Поужинали в беседке — татарчик вкусный оказался: не скажешь, что сырое мясо.
— Специй, специй не жалеть нужно, — облизывал пальцы Амед. — Вкус не в мясе и не в рыбе, а в приправах… И в человеке так, потому что он сырой.
— Во мне как со специями? — спросила Ли — Ли, и Амед поднялся с рюмкой.
— Хоть облизывай! Давайте выпьем за Ли — Ли, на которую все облизываются!.. — и пригрозил пальцем Серверу, который потянулся к вину. — Дети не пьют!..
— Облизываются, — сказала жена Амеда.
— Я дитя, — выпил сок и облизался Феликс. — Повезло тебе, Роман. — И Ли — Ли тут же вставила:
— Не ему одному.
Она будто бы шутила, веселилась — так это все и поняли, кроме меня. И еще Феликса, который, когда я встал, чтобы пойти, меня не отпустил.
— Подожди ты!
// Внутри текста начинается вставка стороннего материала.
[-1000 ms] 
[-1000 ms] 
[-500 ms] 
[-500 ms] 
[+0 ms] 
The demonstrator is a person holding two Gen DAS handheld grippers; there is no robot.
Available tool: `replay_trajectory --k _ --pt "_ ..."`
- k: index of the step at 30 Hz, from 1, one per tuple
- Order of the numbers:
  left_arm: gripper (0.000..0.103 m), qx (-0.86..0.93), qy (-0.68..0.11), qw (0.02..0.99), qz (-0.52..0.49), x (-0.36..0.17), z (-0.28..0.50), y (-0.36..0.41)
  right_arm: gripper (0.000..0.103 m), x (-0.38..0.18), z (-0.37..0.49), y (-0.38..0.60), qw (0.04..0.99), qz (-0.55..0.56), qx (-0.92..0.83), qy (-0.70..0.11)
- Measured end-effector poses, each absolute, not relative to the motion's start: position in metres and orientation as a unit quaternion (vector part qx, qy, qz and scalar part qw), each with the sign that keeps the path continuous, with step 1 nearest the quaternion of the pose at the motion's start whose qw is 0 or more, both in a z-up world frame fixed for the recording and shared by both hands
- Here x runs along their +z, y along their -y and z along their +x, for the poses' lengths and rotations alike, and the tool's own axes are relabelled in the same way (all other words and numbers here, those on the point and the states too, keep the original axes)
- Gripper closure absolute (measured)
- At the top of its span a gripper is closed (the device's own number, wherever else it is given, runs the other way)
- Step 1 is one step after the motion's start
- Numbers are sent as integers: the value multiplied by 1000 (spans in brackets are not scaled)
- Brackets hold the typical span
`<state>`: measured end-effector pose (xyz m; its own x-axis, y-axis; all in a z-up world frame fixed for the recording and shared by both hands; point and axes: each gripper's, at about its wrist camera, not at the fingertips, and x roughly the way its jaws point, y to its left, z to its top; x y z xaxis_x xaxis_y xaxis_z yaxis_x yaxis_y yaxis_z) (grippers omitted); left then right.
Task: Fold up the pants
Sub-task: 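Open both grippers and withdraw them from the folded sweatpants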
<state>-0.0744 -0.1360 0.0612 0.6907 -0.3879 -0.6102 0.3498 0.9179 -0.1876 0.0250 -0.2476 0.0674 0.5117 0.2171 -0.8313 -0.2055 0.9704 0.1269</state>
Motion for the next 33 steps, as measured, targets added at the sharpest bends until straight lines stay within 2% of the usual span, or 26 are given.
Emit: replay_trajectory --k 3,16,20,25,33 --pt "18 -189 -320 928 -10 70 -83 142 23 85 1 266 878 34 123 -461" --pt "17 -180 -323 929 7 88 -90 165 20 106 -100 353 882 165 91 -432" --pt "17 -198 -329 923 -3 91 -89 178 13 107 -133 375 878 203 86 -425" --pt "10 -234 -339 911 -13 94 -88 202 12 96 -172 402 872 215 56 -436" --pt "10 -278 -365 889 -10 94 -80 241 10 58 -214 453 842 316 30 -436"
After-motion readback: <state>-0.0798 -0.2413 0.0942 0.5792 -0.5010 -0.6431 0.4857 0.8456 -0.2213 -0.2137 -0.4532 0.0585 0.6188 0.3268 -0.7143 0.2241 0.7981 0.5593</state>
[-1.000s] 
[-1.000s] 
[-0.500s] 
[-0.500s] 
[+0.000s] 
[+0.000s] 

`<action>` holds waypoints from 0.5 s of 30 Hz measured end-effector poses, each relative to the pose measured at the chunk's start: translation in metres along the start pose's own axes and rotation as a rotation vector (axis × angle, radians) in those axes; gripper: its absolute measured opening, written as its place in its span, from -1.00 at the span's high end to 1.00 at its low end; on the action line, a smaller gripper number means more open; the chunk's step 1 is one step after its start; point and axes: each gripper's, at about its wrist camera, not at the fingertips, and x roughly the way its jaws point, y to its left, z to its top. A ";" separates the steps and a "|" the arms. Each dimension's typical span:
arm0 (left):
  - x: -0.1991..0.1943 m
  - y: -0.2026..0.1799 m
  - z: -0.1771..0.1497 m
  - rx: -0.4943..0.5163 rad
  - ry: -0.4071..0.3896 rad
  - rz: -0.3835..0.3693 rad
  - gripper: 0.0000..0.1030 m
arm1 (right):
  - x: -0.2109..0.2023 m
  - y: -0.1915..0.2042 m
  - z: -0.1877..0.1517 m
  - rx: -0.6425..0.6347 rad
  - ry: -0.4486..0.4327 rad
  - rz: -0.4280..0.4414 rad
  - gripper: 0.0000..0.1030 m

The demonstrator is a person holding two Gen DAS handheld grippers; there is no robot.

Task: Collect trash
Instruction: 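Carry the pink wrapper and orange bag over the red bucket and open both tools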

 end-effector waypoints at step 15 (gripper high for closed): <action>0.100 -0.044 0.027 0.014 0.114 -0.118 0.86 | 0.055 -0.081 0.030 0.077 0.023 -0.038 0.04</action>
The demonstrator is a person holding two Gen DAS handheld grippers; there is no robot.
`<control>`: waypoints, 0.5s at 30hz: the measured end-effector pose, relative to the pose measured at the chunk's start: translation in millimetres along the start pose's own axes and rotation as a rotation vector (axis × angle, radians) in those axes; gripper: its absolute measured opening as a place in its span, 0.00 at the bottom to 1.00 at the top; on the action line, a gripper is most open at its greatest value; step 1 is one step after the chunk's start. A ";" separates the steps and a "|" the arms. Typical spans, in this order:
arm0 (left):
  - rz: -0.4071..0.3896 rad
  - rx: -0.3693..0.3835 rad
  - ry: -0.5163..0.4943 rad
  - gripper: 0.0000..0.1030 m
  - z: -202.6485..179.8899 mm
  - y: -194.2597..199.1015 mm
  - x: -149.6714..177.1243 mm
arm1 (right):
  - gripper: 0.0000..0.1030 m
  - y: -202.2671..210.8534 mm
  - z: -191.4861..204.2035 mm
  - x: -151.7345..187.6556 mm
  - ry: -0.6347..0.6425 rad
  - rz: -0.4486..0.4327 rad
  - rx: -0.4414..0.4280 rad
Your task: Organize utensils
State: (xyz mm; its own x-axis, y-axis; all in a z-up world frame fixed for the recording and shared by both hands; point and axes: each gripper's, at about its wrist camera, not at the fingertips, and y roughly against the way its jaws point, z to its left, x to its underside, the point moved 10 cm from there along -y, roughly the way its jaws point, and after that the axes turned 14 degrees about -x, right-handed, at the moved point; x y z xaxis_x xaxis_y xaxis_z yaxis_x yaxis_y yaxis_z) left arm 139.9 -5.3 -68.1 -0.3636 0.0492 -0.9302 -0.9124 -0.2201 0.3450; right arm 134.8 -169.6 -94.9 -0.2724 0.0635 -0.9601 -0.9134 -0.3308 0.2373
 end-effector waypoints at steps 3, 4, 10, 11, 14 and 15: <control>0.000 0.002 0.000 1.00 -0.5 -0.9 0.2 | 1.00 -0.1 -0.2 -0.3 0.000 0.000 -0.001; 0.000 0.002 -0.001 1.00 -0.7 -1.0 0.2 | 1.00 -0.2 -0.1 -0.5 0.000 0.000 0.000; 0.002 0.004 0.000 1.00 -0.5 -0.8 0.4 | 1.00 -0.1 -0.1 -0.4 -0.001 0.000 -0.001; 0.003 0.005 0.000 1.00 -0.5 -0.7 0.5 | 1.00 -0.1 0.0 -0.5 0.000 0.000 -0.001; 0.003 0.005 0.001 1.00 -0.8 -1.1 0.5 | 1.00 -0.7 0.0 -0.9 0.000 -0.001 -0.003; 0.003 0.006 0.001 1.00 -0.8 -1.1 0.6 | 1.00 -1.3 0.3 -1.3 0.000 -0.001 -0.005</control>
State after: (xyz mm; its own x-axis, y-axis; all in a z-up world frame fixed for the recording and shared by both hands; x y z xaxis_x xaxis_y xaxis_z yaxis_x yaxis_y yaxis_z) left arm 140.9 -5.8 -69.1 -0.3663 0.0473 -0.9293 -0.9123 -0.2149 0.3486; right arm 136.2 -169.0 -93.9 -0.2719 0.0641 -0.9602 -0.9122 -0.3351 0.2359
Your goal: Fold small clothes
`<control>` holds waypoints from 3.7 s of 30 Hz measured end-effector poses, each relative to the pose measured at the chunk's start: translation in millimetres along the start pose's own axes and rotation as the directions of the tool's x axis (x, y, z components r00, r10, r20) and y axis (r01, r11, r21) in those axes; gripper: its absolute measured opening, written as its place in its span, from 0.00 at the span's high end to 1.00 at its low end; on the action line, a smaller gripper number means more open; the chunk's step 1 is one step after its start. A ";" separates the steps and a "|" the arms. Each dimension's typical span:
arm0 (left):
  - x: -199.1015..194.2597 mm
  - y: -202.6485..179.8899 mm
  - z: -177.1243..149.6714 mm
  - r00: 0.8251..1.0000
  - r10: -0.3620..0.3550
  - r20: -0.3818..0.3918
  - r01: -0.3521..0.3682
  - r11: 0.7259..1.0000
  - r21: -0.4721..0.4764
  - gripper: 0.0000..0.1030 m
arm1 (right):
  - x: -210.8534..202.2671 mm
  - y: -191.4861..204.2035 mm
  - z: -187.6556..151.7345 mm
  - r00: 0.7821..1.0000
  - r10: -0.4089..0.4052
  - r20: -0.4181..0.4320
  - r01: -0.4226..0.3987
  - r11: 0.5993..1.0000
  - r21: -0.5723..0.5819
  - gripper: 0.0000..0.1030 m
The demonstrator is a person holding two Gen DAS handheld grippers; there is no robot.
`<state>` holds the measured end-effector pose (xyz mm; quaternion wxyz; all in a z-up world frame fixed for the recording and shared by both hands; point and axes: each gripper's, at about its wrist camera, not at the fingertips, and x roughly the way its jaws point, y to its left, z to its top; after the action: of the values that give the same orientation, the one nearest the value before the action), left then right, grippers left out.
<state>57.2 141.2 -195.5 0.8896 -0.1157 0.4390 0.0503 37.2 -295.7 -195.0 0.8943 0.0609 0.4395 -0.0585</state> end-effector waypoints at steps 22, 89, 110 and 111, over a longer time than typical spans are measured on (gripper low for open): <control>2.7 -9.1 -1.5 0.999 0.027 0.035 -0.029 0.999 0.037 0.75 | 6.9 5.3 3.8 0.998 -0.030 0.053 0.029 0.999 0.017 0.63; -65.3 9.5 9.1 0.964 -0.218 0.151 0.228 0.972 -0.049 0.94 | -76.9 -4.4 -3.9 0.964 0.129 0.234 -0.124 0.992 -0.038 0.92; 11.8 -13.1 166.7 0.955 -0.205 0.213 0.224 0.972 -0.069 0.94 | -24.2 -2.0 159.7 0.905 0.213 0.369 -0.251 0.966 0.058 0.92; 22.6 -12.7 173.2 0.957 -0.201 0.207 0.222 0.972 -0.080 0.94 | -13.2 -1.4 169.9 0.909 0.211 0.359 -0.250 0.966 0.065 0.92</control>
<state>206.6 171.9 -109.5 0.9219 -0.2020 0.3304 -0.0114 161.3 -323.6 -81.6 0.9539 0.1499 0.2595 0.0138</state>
Я уже сто лет не сидел вот так, чтобы просто посидеть, когда еще придется?.. — И стал говорить всем, и голос у него подрагивал. — Такого не представить в Америке… Вообще не представить, чтобы где–то мне помогли, как здесь… Я многое пропустил в жизни. Из того, что в свое время само приходит, а после не купить, не вымолить. Проворонил людей, с которыми мог быть близок… Теперь ничего и никого не вернуть, но, если бы можно было… Да нельзя. Только думать нужно не про то, чего уже нельзя, а про то, что еще можно… Другие есть люди — так хотя бы их не пропустить. Как раньше пропускал, когда тешила меня моя одержимость, с которой мчался к цели, к какой? — с жизнью наперегонки… работать, добиваться! — я многое умел! — и что?.. Оказалось, я не умел жить. Не заполучил никого, у кого можно научиться, потому что один не научишься. И хочу, чтобы… — Феликс на Ли — Ли смотрел… — чтобы были у меня вы…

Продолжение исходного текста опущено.